Gue bopong badan Adik Kesayangan gue, ke arah yang berlawanan dengan pintu keluar.
Gue benar-benar menangis.
Dia memang pakai celana panjang dan t-shirt lengan panjang, jadi gue nggak bisa
“Kezia! Keziaaaa!”
“Kak...”
Itu saja yang sempat gue dengar dari mulutnya.
Dagunya lecet. Pipinya berdarah. Ya ampun! Kalau gue tahu Siapa yang bikin dia begitu, gue hajar sampai minta-minta ampun pasti!
Setelahnya gue merasakan badan dia semakin memberat.
Adik gue pingsan!
“Keziaaaaa!!!!! Jangan pingsan! Mas, tolong Mas!” gue meneriaki Mas Anton yang kelihatan di atas panggung. Sangat nggak mungkin buat gue naik ke panggung yang sangat tinggi itu dengan membopong Kezia. Orang tadi juga gue turunnya lompat.

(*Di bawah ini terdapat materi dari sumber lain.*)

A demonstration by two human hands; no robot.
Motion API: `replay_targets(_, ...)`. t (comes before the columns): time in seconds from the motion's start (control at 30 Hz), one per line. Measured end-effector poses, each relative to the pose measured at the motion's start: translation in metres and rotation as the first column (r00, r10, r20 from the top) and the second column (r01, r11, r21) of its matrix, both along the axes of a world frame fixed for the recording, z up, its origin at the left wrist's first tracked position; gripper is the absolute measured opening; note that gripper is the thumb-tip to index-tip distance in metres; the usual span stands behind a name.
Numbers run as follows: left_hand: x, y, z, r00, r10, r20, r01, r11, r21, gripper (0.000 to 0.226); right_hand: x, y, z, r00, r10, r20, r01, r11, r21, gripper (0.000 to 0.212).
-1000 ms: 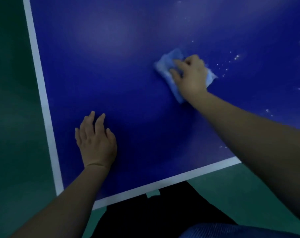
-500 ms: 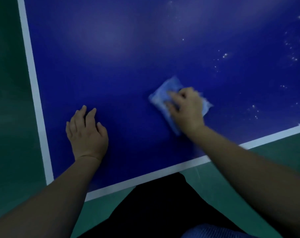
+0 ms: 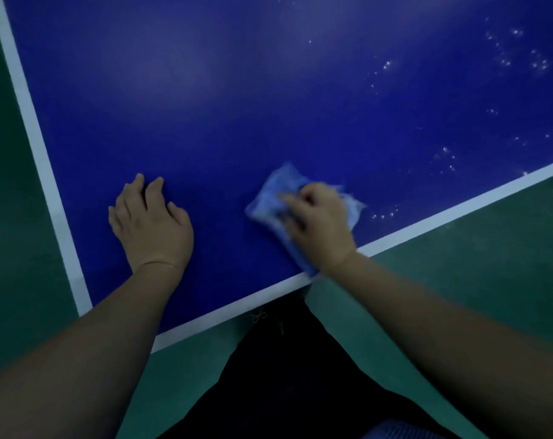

Mas Anton dan Teman-teman gue menolong gue.
“Bawa ke ambulance.”
Gue nggak tahu bagaimana cara gue naik ke panggung. Mungkin gue kerasukan Siluman Monyet atau apa, yang jelas gue bisa mencapai bagian atas panggung. Mas Anton dan Teman-teman gue sempat bengong.
“Cepaaat! Tadi itu sempat kelihatan kaki dia terinjak. Cuma nggak tahu sudah berapa lama!”
Gue masih menangis meraung-raung.
“Vin, sabar Vin!” Mas Didi menepuk-nepuk pundak gue.
“Vin..., kendalikan diri kamu. Nggak enak kalau nanti kebetulan ada yang lihat, terus motret dan memviralkan kamu lagi nangis begitu. Nggak baik efeknya buat band kita.”
Itu suara Mas Anton.
Ya ampun! Dalam keadaan macam ini masih mikir jaga image??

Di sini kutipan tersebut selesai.